What needs to be done → If a line in the entries below contains the word "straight", it counts; report how many such lines there are, and only that number.

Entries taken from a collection
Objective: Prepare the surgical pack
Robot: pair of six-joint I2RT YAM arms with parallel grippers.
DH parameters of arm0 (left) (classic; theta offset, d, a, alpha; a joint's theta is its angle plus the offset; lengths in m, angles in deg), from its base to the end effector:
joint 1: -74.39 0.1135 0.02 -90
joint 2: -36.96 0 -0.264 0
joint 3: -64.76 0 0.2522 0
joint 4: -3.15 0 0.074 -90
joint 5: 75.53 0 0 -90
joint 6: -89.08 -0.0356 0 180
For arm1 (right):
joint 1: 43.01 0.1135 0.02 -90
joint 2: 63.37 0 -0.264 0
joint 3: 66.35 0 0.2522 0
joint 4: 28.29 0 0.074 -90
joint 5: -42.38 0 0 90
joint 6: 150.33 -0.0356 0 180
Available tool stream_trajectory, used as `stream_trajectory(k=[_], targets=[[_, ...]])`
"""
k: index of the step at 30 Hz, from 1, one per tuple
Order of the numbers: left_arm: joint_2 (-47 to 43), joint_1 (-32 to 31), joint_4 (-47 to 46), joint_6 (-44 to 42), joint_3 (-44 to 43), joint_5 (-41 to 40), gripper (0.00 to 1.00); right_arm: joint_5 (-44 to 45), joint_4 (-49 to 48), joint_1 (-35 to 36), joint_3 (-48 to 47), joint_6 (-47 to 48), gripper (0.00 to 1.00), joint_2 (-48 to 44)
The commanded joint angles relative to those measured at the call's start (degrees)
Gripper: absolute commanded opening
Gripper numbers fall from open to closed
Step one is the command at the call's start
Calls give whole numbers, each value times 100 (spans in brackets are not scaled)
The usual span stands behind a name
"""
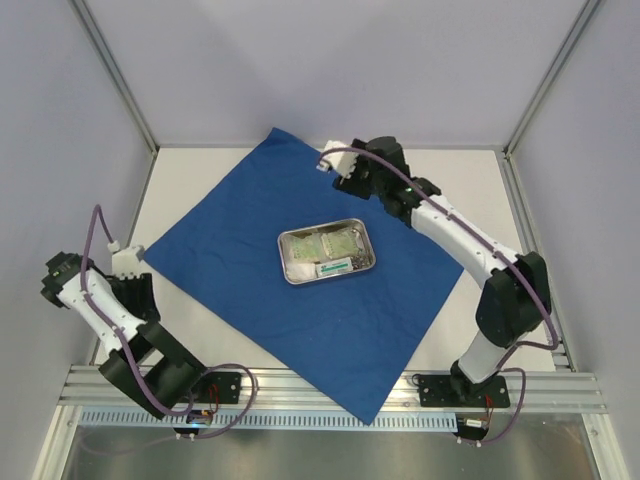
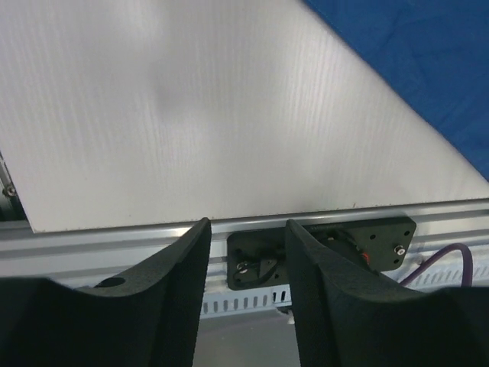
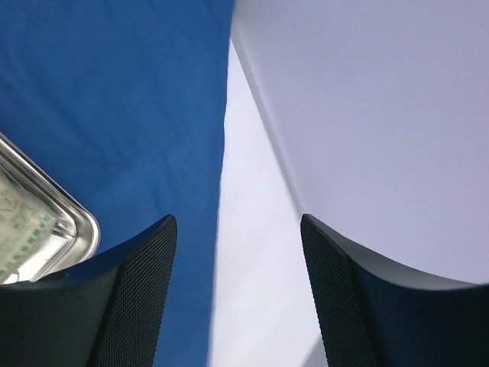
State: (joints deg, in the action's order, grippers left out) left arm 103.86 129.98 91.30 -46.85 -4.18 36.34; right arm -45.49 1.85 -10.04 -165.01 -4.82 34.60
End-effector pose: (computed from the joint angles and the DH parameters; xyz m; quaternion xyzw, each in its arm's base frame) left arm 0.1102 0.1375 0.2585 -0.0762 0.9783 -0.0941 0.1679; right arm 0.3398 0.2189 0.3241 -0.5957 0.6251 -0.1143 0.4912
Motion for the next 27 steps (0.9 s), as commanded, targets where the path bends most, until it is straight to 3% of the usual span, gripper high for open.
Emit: stream_trajectory(k=[1,4,5,7,9,11,13,16,22,27], targets=[[-334,-845,-117,654,121,-102,55,603,231,-649,70,-2850,69,-480],[-370,-1936,-389,1305,156,-375,60,1070,820,-1386,368,-4917,67,-674],[-292,-2469,-538,1437,156,-455,60,1000,918,-1607,752,-5431,66,-735],[-160,-2938,-697,1841,165,-708,62,668,876,-2378,1289,-6589,65,-999],[112,-3658,-961,2139,200,-938,63,35,674,-2952,2133,-7165,65,-1306],[323,-4125,-1232,2307,235,-1438,64,67,515,-3743,2530,-7797,66,-1447],[683,-4609,-1400,2448,253,-1798,65,129,480,-4210,2926,-7967,67,-1544],[1254,-4943,-1752,2519,157,-2097,65,393,323,-4325,3277,-8046,68,-1553],[2450,-5014,-2332,2414,25,-2678,63,77,208,-4334,3515,-8205,64,-921],[2750,-5014,-2780,2387,200,-2740,63,-116,-47,-4334,3858,-8389,46,-780]])
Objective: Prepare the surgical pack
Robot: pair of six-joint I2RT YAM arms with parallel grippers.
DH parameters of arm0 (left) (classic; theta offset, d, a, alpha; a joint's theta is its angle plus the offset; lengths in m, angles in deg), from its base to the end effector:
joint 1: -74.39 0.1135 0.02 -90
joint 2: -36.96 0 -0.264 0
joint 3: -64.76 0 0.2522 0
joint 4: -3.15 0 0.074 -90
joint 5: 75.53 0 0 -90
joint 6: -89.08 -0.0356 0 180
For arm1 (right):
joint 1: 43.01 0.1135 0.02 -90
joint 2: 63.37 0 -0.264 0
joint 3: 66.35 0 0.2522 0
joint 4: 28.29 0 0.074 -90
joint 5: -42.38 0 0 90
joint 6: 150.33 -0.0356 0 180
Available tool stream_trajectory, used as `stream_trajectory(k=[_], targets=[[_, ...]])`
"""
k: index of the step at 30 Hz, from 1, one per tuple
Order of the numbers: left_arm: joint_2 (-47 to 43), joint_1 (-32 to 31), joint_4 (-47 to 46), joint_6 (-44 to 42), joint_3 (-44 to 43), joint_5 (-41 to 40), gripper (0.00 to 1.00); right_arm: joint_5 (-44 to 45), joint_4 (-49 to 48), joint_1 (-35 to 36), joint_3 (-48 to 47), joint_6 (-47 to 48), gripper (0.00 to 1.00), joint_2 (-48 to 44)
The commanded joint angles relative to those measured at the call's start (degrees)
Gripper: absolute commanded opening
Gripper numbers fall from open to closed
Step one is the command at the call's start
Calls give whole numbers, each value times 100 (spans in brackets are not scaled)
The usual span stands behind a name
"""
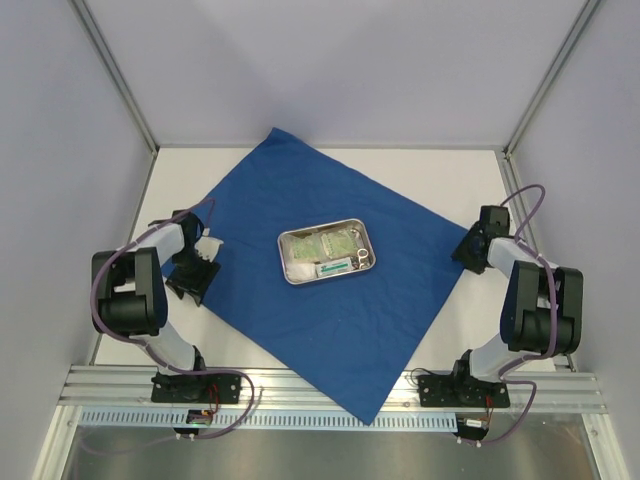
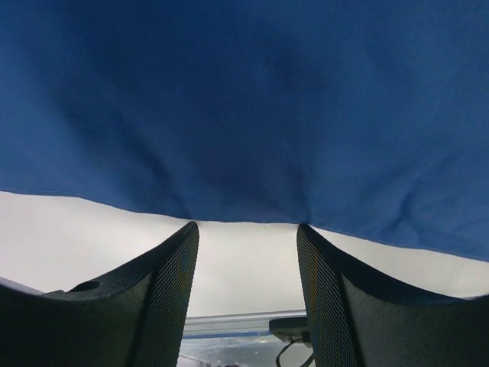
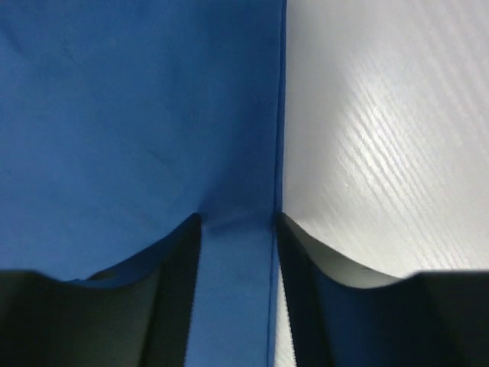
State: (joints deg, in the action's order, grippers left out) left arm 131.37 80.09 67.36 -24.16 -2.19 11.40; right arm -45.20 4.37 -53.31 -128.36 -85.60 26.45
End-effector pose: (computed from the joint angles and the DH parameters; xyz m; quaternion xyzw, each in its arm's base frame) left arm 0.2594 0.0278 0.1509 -0.1528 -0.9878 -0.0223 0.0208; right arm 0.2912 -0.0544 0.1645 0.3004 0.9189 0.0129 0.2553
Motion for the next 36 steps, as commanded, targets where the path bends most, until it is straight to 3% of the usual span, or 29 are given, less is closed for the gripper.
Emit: stream_trajectory(k=[1,6,9,15,23,25,26,28,32,36], targets=[[33,-33,-431,118,2,-264,63,-345,-316,2,245,-320,41,35],[393,-25,-660,57,-165,-430,62,-637,-439,2,570,-372,10,-131],[613,-24,-765,4,-341,-598,58,-812,-509,2,851,-469,0,-298],[1026,159,-792,-31,-833,-791,54,-1208,-589,125,1667,-645,0,-895],[1659,564,-818,-136,-1624,-932,54,-901,455,240,2356,-1041,0,-3442],[1790,582,-722,-128,-1930,-985,54,-699,1018,240,2154,-1049,5,-4100],[1809,582,-687,-110,-2028,-994,54,-594,1176,240,2066,-1041,27,-4278],[1827,582,-572,-84,-2239,-950,54,-251,1467,231,1769,-918,60,-4613],[1616,582,-380,-128,-2319,-766,54,5,1189,292,1162,-479,63,-4571],[802,582,-125,-75,-1908,-116,56,-1284,397,923,739,92,55,-3878]])
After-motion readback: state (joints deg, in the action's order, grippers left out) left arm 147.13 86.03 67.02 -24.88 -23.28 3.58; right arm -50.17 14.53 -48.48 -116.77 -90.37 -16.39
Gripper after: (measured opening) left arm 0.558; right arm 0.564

Completed exercise → 2